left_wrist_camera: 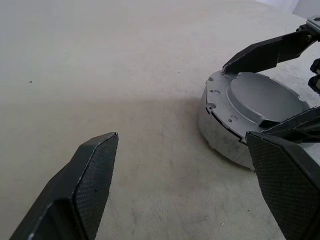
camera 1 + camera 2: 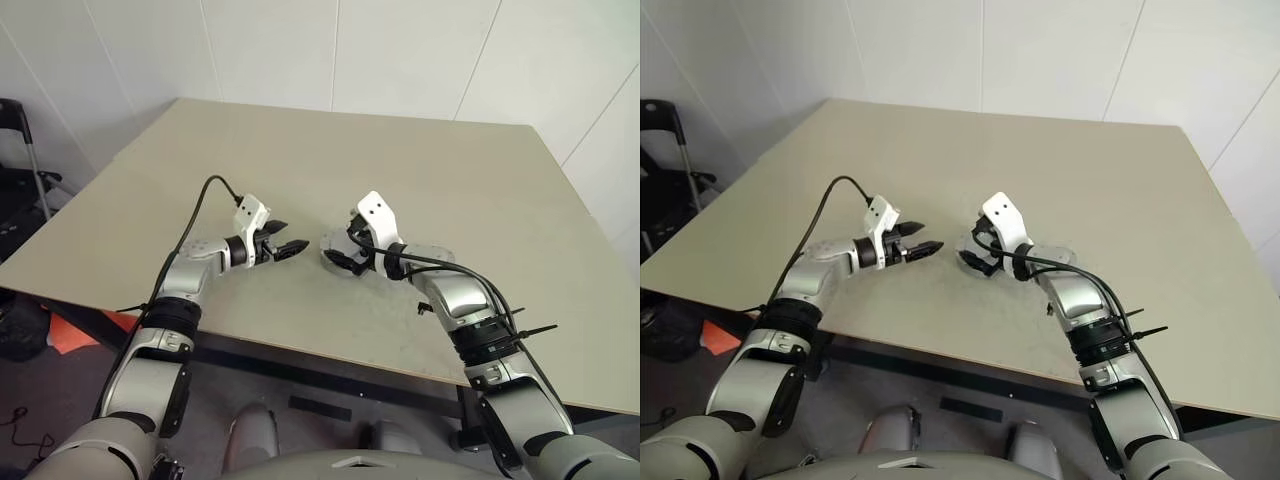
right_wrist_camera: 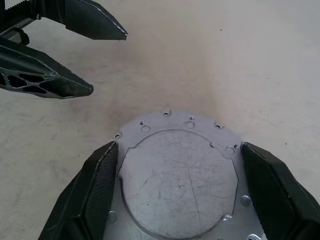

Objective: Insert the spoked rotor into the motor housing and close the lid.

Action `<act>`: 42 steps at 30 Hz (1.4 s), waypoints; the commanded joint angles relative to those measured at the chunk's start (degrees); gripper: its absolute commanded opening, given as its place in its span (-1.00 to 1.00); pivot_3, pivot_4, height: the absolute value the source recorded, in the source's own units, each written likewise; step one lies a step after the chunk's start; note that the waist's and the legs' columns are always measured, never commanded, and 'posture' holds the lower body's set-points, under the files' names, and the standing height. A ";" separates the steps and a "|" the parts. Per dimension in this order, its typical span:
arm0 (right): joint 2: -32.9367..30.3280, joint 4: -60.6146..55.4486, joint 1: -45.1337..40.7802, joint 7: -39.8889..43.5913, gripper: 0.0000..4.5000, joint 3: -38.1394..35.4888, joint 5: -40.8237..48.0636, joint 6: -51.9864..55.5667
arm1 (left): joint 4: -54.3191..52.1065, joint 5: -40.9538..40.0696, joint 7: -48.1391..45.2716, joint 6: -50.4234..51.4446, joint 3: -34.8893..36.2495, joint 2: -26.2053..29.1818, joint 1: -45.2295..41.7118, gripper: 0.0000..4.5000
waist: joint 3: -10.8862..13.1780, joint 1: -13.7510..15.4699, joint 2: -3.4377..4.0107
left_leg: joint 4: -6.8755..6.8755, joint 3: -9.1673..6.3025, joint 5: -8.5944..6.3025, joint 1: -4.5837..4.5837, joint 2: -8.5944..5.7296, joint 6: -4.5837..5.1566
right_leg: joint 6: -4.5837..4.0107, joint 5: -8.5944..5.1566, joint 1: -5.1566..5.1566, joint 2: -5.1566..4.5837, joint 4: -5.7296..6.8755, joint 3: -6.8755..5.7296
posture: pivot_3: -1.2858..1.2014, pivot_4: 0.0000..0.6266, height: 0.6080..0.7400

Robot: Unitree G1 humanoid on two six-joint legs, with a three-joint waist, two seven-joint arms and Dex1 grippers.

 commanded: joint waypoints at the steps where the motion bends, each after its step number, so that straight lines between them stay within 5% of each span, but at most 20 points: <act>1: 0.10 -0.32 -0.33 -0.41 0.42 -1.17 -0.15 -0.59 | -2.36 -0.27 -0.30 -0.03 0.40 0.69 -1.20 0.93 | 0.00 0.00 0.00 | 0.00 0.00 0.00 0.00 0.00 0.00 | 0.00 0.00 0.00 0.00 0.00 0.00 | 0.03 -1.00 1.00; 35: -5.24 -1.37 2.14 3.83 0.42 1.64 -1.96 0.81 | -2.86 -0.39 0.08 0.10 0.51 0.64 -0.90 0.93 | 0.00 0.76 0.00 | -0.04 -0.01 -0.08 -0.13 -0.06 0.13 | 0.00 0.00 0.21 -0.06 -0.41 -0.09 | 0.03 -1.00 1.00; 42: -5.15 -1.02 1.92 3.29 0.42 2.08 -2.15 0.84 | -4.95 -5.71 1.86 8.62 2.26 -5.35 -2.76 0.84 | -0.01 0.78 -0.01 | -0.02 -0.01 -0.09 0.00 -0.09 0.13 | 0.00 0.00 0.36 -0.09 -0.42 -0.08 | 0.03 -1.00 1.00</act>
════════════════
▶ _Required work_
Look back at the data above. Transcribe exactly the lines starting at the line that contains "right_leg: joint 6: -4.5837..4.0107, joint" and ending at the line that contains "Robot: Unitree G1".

▶ _Reply to the exercise_
right_leg: joint 6: -4.5837..4.0107, joint 5: -8.5944..5.1566, joint 1: -5.1566..5.1566, joint 2: -5.1566..4.5837, joint 4: -5.7296..6.8755, joint 3: -6.8755..5.7296
posture: pivot_3: -1.2858..1.2014, pivot_4: 0.0000..0.6266, height: 0.6080..0.7400

Robot: Unitree G1 humanoid on two six-joint legs, with a three-joint waist, two seven-joint arms and Dex1 grippers.

That is the complete answer.